Abstract Cancer cachexia is a multifactorial syndrome that includes muscle wasting and inflammation. As gut microbes influence host immunity and metabolism, we investigated the role of the gut microbiota in the therapeutic management of cancer and associated cachexia. A community-wide analysis of the caecal microbiome in two mouse models of cancer cachexia (acute leukaemia or subcutaneous transplantation of colon cancer cells) identified common microbial signatures, including decreased Lactobacillus spp. and increased Enterobacteriaceae and Parabacteroides goldsteinii/ASF 519. Building on this information, we administered a synbiotic containing inulin-type fructans and live Lactobacillus reuteri 100-23 to leukaemic mice.
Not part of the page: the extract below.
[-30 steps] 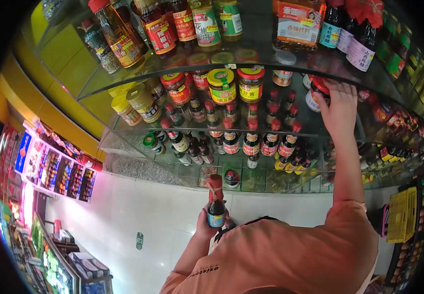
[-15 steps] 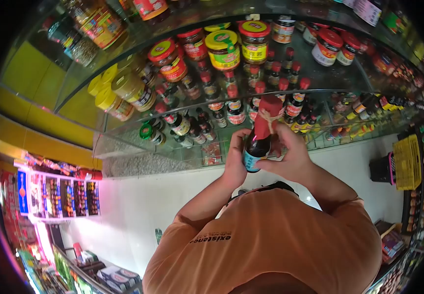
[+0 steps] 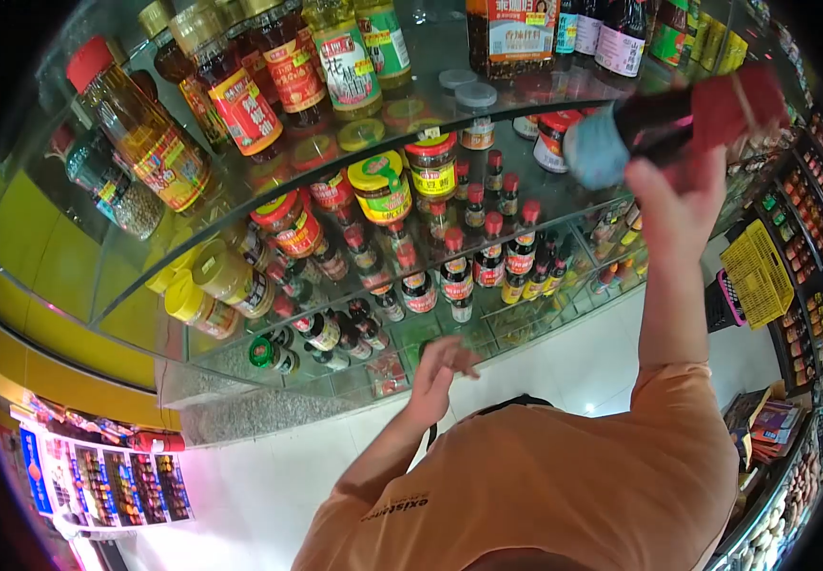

This treatment restored the Lactobacillus population and reduced the Enterobacteriaceae levels. It also reduced hepatic cancer cell proliferation, muscle wasting and morbidity, and prolonged survival. Administration of the synbiotic was associated with restoration of the expression of antimicrobial proteins controlling intestinal barrier function and gut immunity markers, but did not impact the portal metabolomics imprinting of energy demand. In summary, this study provided evidence that the development of cancer outside the gut can impact intestinal homeostasis and the gut microbial ecosystem and that a synbiotic intervention, by targeting some alterations of the gut microbiota, confers benefits to the host, prolonging survival and reducing cancer proliferation and cachexia.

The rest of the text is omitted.